### Assigned task
Repeat the lines below exactly as written, please, from the line with "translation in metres" to the line with "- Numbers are", both lines included, and no others.

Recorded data
....................
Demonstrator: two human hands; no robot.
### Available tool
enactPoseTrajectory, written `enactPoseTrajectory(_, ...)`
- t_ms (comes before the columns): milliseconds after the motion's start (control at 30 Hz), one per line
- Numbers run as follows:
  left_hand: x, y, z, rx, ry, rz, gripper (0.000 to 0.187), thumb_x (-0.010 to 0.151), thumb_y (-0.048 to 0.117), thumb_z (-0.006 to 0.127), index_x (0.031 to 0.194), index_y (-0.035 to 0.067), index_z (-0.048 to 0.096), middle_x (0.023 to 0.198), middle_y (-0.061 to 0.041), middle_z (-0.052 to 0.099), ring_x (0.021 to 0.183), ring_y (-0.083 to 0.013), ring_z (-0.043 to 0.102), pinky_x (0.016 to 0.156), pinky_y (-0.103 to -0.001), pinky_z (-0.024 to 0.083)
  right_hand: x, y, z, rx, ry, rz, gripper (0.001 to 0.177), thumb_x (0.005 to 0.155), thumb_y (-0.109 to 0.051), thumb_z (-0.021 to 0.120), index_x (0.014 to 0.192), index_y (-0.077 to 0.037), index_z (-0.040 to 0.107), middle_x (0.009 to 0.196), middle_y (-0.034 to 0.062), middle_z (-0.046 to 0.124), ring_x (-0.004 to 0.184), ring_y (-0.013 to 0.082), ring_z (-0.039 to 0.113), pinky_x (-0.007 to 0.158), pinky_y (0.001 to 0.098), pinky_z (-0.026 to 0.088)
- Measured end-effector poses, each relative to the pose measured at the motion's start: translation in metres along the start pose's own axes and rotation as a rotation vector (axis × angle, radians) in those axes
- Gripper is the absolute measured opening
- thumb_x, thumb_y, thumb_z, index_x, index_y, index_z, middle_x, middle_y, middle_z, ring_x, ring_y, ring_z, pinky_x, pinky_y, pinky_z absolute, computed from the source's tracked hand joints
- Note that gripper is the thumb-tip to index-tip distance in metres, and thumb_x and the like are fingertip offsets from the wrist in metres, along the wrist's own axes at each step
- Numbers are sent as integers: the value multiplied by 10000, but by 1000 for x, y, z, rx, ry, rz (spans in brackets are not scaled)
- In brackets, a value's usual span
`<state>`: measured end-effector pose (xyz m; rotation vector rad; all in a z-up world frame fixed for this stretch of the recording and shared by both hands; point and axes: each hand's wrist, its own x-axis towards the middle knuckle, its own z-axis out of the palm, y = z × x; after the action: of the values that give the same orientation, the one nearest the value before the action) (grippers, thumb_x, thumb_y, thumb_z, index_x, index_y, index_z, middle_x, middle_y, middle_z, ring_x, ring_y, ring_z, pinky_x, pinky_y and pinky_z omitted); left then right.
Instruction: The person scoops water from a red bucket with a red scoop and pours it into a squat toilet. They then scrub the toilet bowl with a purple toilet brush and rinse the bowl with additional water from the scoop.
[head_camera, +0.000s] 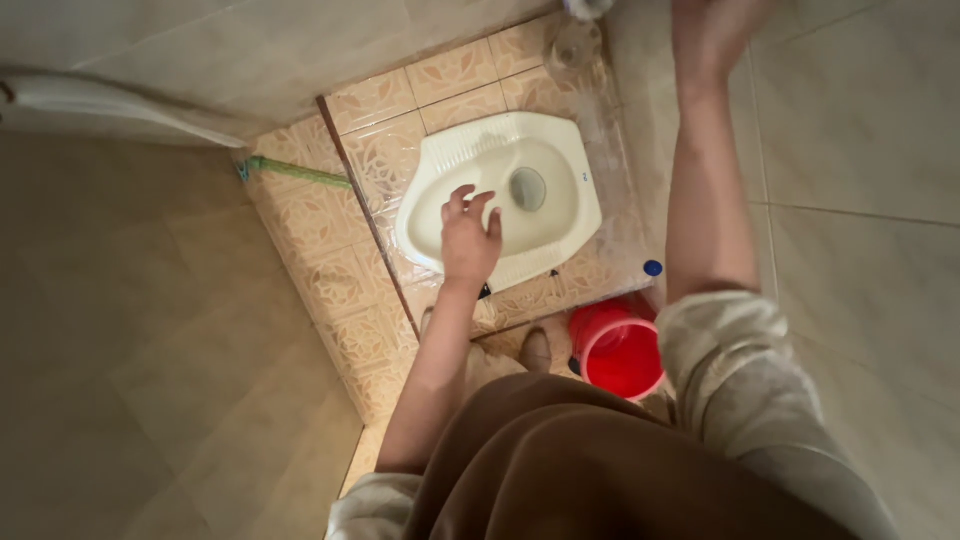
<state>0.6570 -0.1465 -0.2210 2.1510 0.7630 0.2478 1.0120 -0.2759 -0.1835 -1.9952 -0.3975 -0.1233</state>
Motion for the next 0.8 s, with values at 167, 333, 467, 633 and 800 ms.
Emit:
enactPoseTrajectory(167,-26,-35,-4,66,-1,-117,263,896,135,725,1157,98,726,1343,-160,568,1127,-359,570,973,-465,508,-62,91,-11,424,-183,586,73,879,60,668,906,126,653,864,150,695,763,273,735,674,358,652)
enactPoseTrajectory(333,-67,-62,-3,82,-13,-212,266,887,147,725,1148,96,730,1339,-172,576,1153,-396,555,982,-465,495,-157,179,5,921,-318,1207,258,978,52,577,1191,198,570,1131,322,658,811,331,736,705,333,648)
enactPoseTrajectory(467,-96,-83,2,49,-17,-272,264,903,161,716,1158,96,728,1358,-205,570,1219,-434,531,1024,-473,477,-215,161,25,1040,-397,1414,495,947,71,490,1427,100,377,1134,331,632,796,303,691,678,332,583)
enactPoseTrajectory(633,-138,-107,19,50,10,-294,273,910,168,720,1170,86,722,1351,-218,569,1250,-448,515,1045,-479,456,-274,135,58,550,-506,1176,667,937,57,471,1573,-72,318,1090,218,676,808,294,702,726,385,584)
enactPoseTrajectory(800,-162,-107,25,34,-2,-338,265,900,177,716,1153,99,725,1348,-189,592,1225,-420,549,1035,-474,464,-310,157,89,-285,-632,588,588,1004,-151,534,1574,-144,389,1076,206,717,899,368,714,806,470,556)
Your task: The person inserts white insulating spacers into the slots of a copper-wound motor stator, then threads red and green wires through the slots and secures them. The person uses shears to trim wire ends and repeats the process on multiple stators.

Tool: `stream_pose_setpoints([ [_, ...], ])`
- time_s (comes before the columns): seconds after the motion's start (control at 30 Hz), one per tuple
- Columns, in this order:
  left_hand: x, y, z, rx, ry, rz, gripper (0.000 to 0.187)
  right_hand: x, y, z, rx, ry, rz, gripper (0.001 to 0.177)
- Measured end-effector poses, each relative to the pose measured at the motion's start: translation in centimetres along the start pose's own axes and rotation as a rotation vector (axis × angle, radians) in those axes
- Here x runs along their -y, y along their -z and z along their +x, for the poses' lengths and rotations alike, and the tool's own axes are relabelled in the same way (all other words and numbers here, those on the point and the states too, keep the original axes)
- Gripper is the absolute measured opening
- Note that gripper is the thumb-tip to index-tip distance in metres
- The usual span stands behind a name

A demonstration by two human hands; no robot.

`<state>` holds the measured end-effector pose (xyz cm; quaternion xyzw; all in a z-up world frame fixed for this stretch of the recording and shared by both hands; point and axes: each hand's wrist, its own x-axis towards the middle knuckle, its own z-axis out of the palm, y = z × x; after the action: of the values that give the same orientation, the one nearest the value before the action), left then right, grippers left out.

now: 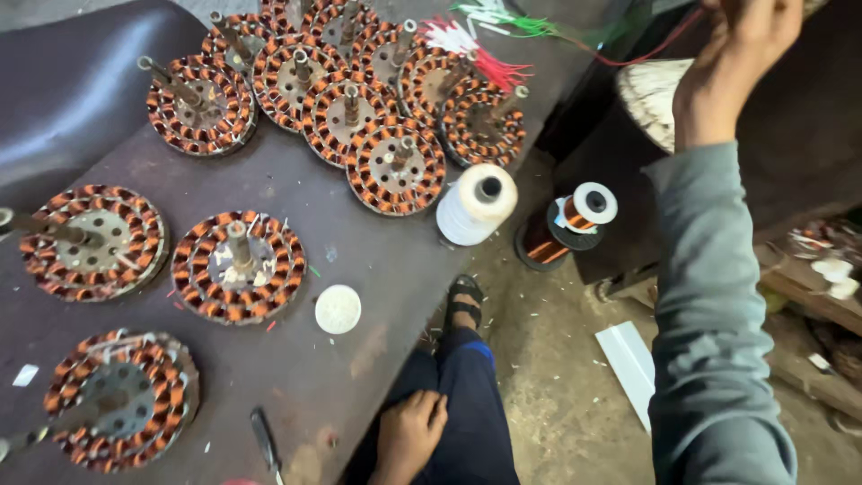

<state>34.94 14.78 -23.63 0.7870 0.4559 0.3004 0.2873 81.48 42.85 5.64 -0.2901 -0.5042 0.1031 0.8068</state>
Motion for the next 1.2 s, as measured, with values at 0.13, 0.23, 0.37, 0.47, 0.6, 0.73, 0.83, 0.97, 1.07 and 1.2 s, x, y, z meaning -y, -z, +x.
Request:
stream_pose_setpoints([
  [0.13,-0.3,0.4,-0.6,-0.018,-0.04,0.025,0.02,13.7,-2.4,-4.4,-0.005,-0.09,0.137,0.017],
  [0.23,-0.3,0.4,-0.8,-0.039,-0.069,0.058,0.02,22.3,-5.1,-9.5,-0.033,-0.237,0.16,0.016],
  [0.37,-0.7,0.8,-1.7,-0.019,-0.108,0.105,0.021,32.7,-10.2,-16.3,-0.061,-0.434,0.144,0.013],
  [0.47,-0.9,1.1,-2.2,-0.028,-0.134,0.116,0.02,39.8,-14.4,-21.1,0.053,-0.392,-0.002,0.012],
  [0.6,-0.5,1.3,-2.8,-0.029,-0.159,0.092,0.019,46.3,-18.3,-25.4,0.198,-0.252,-0.054,0.011],
  [0.73,-0.4,1.7,-3.6,-0.038,-0.16,0.012,0.016,49.9,-20.1,-27.6,0.273,-0.143,-0.051,0.01],
  [0.83,-0.1,2.3,-4.3,-0.017,-0.134,-0.064,0.012,51.8,-20.0,-28.7,0.302,-0.087,-0.057,0.011],
  [0.97,-0.6,3.4,-6.3,-0.033,-0.209,-0.101,0.014,53.5,-18.7,-30.1,0.334,-0.069,-0.073,0.012],
  [1.07,-4.5,5.7,-7.1,0.256,0.016,-0.13,0.023,53.6,-18.5,-30.6,0.348,-0.057,-0.048,0.014],
  [1.2,-13.6,13.0,-9.0,0.325,-0.388,-0.421,0.028,52.4,-19.7,-30.3,0.368,-0.016,0.037,0.017],
])
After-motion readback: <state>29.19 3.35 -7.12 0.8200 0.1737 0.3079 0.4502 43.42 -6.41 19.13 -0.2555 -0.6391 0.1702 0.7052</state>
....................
### Answer section
- Measured end-effector poses, each relative to the pose measured at the motion's start: translation in metres along the start pose's own axes and rotation as a rotation vector (axis × angle, radians) in those axes
- Gripper is the absolute measured opening
- thumb_x, thumb_y, thumb_z, index_x, index_y, index_z, middle_x, middle_y, middle_z, ring_x, ring_y, ring_z, pinky_x, pinky_y, pinky_z absolute, computed from the source's tracked hand joints
- Note that gripper is the thumb-tip to index-tip distance in metres, and thumb_x and the like are fingertip offsets from the wrist in metres, along the wrist's own axes at each step
- Numbers are sent as integers: the value multiplied by 10000, but by 1000 for x, y, z, rx, ry, rz (spans in brackets are not scaled)

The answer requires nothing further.